Stata 12 was released July 25, 2011. This workshop will show some of the kinds of data analysis problems that you can solve using the new features of Stata 12. The examples in this workshop are presented as a series of commands without output. This was done because of the extreme amount of output for this workshop.

Let's get started.

1) Problem: Reading data from Excel spreadsheet.

Uses a local file named feb2008.xls.

. import excel using feb2008.xls, first cellrange(c4) clear
You can also export to Excel.

2) Problem: Need to allocate more memory to Stata.

User would get an out of memory error or no room to add observations error and would be asked to allocate more memory to Stata.

This is no longer a problem. Stata 12 has added automatic memory management. You will never have to use the set memory command again.

3) Problem: Regression with missing data
choices:

Load data, get descriptives and generate dummy variables.
. use http://www.ats.ucla.edu/stat/data/hsbmar, clear
. summarize
. tab prog, gen(prog)
Complete case analysis for comparison.
. regress write female read math science socst prog2 prog3
Missing data using fiml with the sem command.
. sem (write <- female read math science socst prog2 prog3), method(mlmv)
This time the analysis uses multiple imputation with chained equations.
Note: Stata 11 had multiple imputation with monotone and multivariate normal.
. mi set mlong
. mi register impute female read math science socst
. mi impute chained (regress) read math science socst ///
                    (logit)   female = write i.ses i.prog, add(5)
. mi estimate: regress write read math science socst i.female 
4) Problem: Complex mediation analysis with categorical independent variable and categorical mediator

. use http://www.ats.ucla.edu/stat/data/hsbdemo, clear

. tab ses, gen(ses)
. tab prog, gen(prog)

. sem (prog2<-ses2 ses3)(prog3<-ses2 ses3)(write<-prog2 prog3 ses2 ses3)

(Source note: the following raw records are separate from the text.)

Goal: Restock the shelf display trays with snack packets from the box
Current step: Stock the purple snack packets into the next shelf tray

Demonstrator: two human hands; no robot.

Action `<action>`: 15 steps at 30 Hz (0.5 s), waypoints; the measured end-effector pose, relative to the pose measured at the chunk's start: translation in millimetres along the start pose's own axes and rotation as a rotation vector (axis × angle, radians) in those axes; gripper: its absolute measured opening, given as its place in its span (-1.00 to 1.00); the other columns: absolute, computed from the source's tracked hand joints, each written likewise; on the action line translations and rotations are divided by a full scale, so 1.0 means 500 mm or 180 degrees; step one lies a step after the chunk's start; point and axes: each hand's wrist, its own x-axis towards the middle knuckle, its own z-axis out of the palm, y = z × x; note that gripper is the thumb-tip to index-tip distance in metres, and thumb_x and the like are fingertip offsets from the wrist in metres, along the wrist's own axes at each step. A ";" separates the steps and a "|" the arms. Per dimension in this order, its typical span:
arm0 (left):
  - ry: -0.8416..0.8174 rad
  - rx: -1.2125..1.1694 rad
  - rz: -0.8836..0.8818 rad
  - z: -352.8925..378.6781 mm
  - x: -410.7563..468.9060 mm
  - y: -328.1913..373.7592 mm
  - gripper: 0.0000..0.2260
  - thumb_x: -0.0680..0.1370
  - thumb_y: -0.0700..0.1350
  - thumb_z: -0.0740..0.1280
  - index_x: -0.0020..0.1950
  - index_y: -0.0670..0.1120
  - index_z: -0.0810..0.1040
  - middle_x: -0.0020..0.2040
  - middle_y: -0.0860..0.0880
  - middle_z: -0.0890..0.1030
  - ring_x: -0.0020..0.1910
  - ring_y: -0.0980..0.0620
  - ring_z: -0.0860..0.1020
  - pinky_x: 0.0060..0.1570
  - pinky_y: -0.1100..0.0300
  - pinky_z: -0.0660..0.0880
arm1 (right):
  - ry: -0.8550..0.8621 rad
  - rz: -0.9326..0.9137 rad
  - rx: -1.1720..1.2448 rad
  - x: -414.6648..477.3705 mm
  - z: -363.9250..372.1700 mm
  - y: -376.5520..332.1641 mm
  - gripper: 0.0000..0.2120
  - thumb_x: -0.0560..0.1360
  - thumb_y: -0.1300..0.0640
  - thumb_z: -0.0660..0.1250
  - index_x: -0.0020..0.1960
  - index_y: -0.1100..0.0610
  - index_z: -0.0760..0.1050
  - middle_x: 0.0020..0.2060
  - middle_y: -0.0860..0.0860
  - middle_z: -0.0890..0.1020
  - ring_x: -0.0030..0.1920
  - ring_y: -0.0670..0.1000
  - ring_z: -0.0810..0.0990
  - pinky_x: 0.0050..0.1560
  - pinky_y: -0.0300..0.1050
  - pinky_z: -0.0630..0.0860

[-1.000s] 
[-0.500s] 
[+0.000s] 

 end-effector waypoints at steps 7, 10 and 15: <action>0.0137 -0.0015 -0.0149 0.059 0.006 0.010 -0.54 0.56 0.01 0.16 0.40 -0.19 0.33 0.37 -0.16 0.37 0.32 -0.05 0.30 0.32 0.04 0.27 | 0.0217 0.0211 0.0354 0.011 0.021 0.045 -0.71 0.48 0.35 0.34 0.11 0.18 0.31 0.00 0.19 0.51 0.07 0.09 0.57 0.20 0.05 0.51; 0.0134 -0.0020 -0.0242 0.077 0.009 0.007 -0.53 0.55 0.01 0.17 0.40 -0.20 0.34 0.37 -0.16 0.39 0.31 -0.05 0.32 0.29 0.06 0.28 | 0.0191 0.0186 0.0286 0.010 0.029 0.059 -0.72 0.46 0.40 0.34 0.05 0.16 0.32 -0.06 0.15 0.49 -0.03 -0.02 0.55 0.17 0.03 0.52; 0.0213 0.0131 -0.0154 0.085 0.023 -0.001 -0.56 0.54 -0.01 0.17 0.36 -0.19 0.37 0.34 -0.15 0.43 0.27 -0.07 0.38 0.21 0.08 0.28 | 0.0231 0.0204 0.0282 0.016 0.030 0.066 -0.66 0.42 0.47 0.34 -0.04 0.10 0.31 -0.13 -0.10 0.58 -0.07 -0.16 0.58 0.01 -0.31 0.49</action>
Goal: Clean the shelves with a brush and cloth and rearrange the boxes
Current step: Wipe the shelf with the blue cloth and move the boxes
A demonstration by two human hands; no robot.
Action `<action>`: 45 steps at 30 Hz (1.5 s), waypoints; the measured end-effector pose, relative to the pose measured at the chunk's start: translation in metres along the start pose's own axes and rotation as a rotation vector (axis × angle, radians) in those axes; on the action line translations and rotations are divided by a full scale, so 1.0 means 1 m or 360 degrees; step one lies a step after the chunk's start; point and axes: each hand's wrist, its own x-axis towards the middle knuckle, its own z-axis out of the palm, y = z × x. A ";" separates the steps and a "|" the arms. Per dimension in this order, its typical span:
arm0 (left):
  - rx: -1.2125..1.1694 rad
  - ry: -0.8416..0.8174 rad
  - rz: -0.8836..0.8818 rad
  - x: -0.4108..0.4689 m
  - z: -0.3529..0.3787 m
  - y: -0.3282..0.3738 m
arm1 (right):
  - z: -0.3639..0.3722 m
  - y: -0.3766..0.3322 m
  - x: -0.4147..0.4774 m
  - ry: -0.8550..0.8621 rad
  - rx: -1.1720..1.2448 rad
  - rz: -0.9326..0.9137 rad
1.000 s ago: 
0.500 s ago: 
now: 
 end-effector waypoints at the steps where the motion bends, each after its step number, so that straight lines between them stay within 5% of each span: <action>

. estat teffects  // get direct & indirect effect
5) Problem: Mediation model with bootstrap standard errors.

. sem (prog2 <- ses2 ses3)(prog3 <- ses2 ses3)(write <-  prog2 prog3 ses2 ses3), ///
      vce(bootstrap, reps(100))

. estat bootstrap, percentile
6) Problem: Path analysis.

First a saturated model.

. sem (write <- ses female)(read <- ses female)(math <- write read ses female) ///
      (science <- math write read ses female), cov(ses*female e.write*e.read)
. sem, standardized
And next a reduced model.
. sem (write <- ses female)(read <- ses)(math <- write read female) ///
      (science <- math write read female), cov(ses*female e.write*e.read)

. sem, standardized

. estat gof, stats(all)

. estat teffects
7) Problem: Structural equation model from a journal article

Stata 12 has added Summary Statistics Data (SSD) type that allows you to enter N, means and covariance instead of the complete raw data. This example is from Wheaton, B., Muthen B., Alwin, D., & Summers, G., 1977.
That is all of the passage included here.